● **Brief**
Write out, word for word, every line from the one containing "Please determine whether the green" through the last line of the records below, both ends included.

-- Data in this exercise follows --

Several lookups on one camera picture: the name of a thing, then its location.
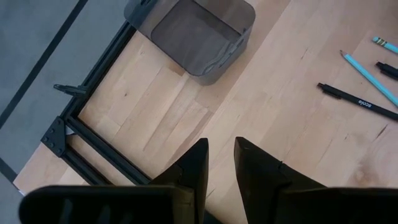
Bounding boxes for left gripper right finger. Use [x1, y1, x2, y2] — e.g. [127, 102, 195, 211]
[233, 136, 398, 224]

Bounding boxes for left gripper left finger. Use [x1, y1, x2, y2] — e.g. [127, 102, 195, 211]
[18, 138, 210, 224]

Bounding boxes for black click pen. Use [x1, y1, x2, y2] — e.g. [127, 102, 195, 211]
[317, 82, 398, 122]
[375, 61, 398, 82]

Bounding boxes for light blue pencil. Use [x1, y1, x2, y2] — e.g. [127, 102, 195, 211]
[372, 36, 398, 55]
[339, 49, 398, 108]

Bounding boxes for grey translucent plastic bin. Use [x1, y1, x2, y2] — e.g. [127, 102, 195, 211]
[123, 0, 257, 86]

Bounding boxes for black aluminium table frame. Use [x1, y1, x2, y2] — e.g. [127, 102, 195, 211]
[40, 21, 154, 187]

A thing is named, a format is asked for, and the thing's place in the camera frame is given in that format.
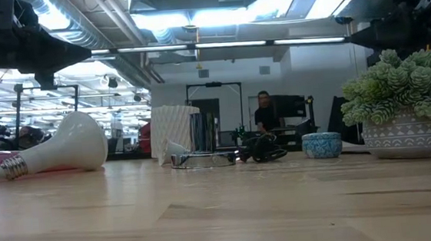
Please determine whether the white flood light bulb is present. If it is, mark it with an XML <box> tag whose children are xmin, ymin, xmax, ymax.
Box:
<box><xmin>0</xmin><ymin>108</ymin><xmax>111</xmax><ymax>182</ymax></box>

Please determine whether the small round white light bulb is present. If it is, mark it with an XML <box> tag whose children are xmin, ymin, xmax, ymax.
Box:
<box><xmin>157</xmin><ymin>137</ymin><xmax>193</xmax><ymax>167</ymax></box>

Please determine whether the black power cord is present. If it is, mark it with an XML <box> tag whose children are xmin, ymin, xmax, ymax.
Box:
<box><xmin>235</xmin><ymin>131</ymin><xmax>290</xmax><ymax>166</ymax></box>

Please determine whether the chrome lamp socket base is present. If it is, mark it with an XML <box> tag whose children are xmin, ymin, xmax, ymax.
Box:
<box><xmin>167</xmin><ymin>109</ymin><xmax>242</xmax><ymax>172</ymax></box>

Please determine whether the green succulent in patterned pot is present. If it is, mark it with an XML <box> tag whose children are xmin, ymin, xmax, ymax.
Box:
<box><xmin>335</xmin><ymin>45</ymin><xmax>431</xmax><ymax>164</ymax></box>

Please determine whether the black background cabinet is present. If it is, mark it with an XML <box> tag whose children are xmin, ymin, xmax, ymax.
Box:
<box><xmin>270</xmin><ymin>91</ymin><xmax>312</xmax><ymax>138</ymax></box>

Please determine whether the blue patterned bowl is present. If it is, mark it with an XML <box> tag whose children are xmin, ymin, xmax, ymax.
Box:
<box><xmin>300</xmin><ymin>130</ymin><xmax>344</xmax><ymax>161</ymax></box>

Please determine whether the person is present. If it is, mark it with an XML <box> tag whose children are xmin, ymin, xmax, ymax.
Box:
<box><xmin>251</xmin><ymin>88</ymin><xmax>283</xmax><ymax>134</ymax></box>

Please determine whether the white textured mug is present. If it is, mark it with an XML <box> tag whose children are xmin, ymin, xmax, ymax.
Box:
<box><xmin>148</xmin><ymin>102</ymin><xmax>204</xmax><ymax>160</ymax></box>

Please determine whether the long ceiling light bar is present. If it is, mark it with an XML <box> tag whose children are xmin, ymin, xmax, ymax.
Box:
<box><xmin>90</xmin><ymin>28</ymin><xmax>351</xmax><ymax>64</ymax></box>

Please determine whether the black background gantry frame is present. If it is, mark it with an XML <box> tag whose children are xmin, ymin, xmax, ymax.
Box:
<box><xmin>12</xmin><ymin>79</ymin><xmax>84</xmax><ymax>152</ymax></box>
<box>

-- Data in this exercise concluded --

● **Output of the task**
Please determine whether the green succulent in patterned pot is present. If it is, mark it with an XML <box> tag whose children are xmin, ymin, xmax, ymax.
Box:
<box><xmin>335</xmin><ymin>45</ymin><xmax>431</xmax><ymax>164</ymax></box>

Please determine whether the black background cabinet is present. If it is, mark it with an XML <box> tag whose children are xmin, ymin, xmax, ymax.
Box:
<box><xmin>270</xmin><ymin>91</ymin><xmax>312</xmax><ymax>138</ymax></box>

Please determine whether the blue patterned bowl is present. If it is, mark it with an XML <box> tag whose children are xmin, ymin, xmax, ymax.
Box:
<box><xmin>300</xmin><ymin>130</ymin><xmax>344</xmax><ymax>161</ymax></box>

Please determine whether the person is present. If it is, mark it with an XML <box> tag whose children are xmin, ymin, xmax, ymax.
Box:
<box><xmin>251</xmin><ymin>88</ymin><xmax>283</xmax><ymax>134</ymax></box>

Please determine whether the white textured mug is present. If it is, mark it with an XML <box> tag whose children are xmin, ymin, xmax, ymax.
Box:
<box><xmin>148</xmin><ymin>102</ymin><xmax>204</xmax><ymax>160</ymax></box>

Please determine whether the long ceiling light bar is present. If it is, mark it with an XML <box> tag whose children are xmin, ymin, xmax, ymax.
Box:
<box><xmin>90</xmin><ymin>28</ymin><xmax>351</xmax><ymax>64</ymax></box>

Please determine whether the black background gantry frame is present. If it is, mark it with an XML <box> tag whose children are xmin, ymin, xmax, ymax.
Box:
<box><xmin>12</xmin><ymin>79</ymin><xmax>84</xmax><ymax>152</ymax></box>
<box>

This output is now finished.